▶ Work item
Scan the records for lines with the word "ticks", and copy every such line.

Saved data entries
-- Opening Marker --

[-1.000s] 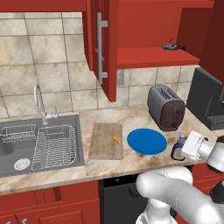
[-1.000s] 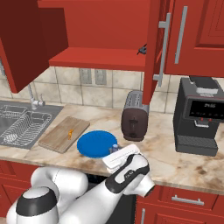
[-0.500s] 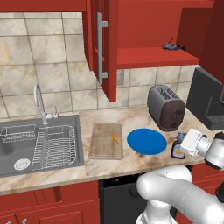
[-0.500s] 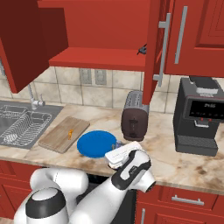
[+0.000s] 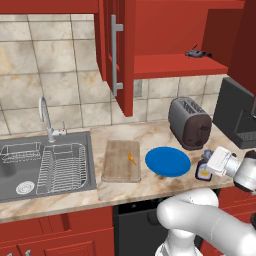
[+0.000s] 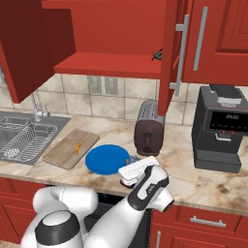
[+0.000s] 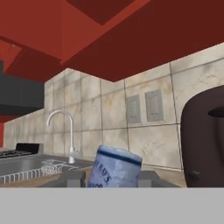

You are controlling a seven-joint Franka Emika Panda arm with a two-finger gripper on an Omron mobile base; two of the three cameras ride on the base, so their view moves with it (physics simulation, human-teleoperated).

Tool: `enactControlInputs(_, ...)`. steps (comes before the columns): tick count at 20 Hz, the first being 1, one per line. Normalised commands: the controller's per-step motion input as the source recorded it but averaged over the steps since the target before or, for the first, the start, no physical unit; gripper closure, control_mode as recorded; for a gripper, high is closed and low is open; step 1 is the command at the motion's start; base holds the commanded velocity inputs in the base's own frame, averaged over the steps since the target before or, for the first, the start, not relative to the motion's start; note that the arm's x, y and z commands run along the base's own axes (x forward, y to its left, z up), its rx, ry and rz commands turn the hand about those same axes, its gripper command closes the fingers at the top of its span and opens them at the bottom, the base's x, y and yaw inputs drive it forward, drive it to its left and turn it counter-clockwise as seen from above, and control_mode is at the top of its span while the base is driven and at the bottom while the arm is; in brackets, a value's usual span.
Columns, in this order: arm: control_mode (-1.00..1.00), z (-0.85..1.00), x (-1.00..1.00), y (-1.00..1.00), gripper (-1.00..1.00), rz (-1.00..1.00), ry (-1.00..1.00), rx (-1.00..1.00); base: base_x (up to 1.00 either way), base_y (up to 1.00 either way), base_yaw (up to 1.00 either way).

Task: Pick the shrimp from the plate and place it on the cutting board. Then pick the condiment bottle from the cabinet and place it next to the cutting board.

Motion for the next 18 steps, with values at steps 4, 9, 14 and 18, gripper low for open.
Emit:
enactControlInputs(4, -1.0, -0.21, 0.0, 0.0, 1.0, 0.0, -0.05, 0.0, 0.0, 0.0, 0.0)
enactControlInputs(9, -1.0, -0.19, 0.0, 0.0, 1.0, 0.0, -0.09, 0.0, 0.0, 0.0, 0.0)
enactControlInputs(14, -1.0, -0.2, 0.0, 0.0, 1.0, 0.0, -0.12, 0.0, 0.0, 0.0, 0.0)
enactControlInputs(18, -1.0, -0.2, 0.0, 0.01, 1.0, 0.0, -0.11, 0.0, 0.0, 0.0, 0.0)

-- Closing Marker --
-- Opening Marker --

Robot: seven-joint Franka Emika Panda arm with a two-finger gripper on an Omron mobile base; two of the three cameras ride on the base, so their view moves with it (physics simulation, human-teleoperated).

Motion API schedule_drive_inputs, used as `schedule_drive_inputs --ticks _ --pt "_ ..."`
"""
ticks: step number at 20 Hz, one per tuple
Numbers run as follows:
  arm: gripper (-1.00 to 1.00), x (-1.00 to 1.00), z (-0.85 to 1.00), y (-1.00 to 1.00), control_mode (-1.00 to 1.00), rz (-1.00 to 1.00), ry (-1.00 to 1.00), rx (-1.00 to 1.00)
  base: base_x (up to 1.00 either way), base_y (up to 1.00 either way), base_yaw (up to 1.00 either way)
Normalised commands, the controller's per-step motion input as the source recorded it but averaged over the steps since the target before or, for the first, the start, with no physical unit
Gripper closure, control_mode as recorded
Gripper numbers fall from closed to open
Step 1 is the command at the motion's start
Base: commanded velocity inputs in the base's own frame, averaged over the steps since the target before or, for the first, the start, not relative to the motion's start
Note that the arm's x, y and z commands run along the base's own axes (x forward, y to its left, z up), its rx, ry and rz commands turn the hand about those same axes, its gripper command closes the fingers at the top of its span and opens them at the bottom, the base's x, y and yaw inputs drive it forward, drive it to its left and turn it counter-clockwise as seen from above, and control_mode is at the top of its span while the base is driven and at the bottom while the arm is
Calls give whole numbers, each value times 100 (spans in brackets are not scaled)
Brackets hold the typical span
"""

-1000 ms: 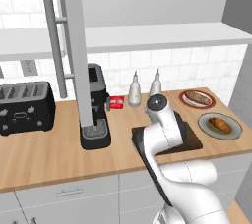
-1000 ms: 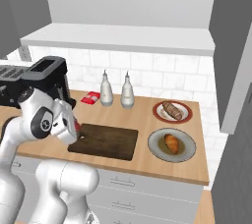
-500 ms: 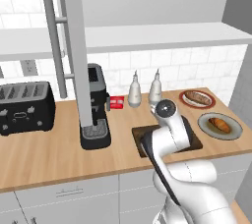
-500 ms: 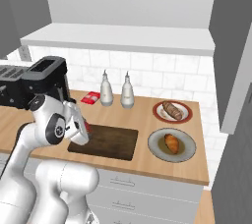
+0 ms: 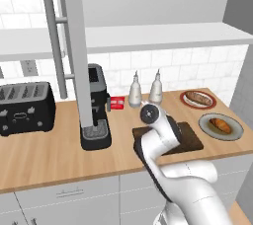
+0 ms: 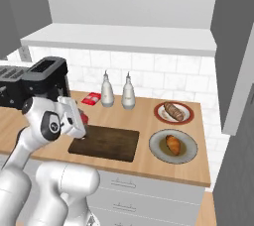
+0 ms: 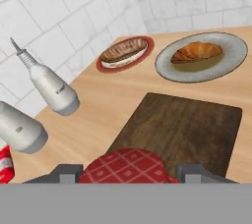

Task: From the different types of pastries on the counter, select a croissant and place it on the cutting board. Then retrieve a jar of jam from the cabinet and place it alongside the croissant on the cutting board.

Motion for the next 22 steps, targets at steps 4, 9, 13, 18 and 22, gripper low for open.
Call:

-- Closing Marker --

▶ Written response
Motion API schedule_drive_inputs, used as `schedule_drive_inputs --ticks _ --pt "_ ..."`
ticks: step number at 20 Hz, one per tuple

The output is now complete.